Greater Wellington Regional Council is urging the community to make good use of its free pest plant identification services in autumn by contacting the regional council if they spot a potential pest plant in their midst.
Under the Regional Pest Management Plan (RPMP), Greater Wellington hones in on a hit-list of pest plants dangerous to our region's environment and primary industries.
Greater Wellington will control the plants identified as a pest under the RPMP at no cost to landowners.
Plants not declared as pests in the RPMP, like pampas grass, are only controlled by the council in critically valuable areas but Greater Wellington will provide free identification and advice on how to control these pests.
Among the worst offenders listed in the RPMP are nassella tussock, Chilean needle grass, and alligator weed.
These three species do not currently exist in our region, but would cause massive damage if they were to take hold.
Greater Wellington has zero tolerance approach to these species and will identify and remove them free of charge.

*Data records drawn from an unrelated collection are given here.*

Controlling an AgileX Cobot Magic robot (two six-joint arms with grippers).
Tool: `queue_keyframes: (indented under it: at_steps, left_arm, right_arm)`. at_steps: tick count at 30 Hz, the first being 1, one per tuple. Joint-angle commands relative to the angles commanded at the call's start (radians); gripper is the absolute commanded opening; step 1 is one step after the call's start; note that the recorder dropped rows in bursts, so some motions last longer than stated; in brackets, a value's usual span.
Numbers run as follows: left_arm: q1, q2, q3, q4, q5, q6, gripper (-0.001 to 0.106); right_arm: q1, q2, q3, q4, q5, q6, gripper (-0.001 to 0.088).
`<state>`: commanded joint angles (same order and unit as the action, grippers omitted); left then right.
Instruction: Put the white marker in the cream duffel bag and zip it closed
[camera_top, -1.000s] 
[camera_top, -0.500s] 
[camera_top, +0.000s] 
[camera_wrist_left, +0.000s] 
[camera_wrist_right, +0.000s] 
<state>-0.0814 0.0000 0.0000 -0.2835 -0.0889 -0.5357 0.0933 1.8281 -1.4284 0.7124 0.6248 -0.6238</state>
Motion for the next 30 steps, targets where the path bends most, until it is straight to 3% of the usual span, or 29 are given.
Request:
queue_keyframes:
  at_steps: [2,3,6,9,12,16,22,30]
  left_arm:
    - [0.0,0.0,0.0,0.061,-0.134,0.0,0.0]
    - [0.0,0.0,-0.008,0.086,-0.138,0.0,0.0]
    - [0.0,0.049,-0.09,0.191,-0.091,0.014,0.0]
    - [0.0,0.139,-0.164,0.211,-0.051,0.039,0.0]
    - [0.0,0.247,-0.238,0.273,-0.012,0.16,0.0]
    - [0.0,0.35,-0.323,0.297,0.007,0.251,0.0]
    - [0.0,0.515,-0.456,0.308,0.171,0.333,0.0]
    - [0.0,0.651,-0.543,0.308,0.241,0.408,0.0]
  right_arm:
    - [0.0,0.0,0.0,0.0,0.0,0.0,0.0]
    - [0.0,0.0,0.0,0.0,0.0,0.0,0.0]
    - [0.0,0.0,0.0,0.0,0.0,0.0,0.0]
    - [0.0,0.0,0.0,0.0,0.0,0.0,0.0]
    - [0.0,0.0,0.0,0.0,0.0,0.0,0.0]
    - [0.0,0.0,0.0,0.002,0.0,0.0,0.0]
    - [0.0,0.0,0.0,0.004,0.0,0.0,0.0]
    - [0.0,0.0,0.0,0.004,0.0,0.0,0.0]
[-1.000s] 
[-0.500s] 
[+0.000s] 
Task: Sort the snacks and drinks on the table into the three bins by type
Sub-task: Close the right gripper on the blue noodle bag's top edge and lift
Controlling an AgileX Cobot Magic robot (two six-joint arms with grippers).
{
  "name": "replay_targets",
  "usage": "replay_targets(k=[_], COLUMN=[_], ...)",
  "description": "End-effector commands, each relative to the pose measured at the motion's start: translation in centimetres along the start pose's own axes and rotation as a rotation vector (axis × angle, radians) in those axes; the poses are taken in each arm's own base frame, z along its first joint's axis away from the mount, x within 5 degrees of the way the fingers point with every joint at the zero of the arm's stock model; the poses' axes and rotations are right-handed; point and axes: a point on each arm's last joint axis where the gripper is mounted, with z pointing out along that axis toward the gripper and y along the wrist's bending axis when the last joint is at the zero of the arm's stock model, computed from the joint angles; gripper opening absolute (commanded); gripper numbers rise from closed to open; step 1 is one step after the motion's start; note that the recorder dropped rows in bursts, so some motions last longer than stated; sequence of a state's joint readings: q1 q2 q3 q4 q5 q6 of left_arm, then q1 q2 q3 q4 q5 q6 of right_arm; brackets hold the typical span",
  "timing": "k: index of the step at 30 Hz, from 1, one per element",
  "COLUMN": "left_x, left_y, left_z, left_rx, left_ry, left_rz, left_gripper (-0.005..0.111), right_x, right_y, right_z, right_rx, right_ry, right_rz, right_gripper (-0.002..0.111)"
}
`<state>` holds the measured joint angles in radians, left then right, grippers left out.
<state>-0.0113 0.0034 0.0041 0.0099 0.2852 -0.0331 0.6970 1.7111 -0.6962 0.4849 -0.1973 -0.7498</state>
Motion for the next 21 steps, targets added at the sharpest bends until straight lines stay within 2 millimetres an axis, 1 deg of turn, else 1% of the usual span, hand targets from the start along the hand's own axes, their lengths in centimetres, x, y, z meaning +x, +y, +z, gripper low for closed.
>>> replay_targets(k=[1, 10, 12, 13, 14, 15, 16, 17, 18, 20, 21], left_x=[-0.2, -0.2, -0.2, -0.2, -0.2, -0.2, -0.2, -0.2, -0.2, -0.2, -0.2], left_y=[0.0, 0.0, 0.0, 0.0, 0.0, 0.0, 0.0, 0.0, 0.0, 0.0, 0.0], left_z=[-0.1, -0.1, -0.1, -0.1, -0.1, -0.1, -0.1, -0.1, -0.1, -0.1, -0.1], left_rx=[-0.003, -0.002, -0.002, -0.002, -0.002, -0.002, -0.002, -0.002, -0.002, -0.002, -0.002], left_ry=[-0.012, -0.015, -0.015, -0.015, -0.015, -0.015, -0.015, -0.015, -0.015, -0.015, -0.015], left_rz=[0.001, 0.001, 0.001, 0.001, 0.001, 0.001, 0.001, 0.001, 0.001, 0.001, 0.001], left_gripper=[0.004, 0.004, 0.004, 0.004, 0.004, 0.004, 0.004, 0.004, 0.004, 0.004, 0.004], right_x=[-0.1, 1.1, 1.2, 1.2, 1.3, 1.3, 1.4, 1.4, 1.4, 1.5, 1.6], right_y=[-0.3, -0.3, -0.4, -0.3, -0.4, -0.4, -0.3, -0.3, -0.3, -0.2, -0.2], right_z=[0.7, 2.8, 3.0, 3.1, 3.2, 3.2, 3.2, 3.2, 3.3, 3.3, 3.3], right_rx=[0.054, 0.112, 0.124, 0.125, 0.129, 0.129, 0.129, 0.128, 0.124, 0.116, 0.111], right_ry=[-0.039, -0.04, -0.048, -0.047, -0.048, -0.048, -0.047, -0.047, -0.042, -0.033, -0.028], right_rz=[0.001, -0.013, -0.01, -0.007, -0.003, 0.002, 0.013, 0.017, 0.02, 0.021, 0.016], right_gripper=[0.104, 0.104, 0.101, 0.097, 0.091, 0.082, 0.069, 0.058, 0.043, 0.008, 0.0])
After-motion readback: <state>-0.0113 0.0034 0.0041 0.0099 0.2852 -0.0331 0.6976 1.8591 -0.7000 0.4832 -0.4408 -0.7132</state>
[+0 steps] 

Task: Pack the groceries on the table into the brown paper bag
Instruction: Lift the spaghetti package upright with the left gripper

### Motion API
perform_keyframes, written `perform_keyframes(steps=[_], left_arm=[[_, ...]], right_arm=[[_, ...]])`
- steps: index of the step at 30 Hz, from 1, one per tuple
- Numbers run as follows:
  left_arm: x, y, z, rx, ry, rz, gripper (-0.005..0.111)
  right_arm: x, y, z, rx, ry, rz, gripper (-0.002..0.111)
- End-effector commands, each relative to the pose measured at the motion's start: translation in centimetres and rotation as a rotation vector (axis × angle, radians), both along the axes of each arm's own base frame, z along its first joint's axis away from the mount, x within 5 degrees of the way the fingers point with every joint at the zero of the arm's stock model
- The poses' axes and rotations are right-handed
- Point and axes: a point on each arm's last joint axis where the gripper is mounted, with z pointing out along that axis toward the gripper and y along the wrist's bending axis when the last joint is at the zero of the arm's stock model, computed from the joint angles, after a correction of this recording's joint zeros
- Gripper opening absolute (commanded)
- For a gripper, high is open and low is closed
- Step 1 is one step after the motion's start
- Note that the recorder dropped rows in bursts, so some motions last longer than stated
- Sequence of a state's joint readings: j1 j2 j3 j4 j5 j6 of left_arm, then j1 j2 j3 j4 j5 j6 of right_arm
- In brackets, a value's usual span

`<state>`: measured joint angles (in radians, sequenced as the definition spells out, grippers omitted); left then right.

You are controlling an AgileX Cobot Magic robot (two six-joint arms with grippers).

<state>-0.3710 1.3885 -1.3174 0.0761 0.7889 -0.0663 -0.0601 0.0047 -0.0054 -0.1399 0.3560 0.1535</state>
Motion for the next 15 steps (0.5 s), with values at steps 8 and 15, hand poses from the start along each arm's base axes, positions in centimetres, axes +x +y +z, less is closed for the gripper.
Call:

The council is also asking people to keep an eye out for a group of pest plants that have already made their way into our region, and are especially easy to spot throughout autumn. These are Senegal tea, climbing spindleberry, velvetleaf and moth plant.
Greater Wellington's Environment Committee chairwoman Penny Gaylor said the work is critical because pest plants have the potential to devastate our region's ecosystem and economy.
"Pest plants threaten our native ecosystem and they threaten our agriculture. They can smother native plants, and quickly destroy precious waterways. They can be just as devastating as pest animals, so it's really important that we as a community understand what to look for and what to do if we spot these plants.
"The best way to do this is to become familiar with the worst culprits, and get in contact with Greater Wellington if you think you've spotted one of these."
This message is particularly important for people working on agricultural land, because pest plants can be moved between farms on vehicles and equipment.
If they take hold, they can reduce available grazing land and productivity, and make livestock sick.
Farmers and people who work outside should be extra vigilant and urgently call Greater Wellington for free advice and plant identification.
Councillor Gaylor stresses that keeping these pesky plants out of our region is a job for the whole community, but luckily it's a case of many hands making light work.
"Our dedicated biosecurity team is always monitoring for invasive species, but we can't be everywhere at once. That's why we rely on the community to let us know if they've noticed something suspicious, at which point we'll swoop in to help identify potential pests and provide advice on how to control them for free.
"If the pest is identified in the RPMP, we'll also eradicate it at no charge. I want to make it really clear that people shouldn't hesitate to contact us for advice if they spot something that shouldn't be there — it won't cost anything, and there's too much at stake if they don't."
People who think they have spotted one of the pest plants on the RPMP hit list should urgently contact email@example.com or 0800 496 734.
It's helpful if people take photos of the plant and make a precise note of the plant's location when calling in with a tip.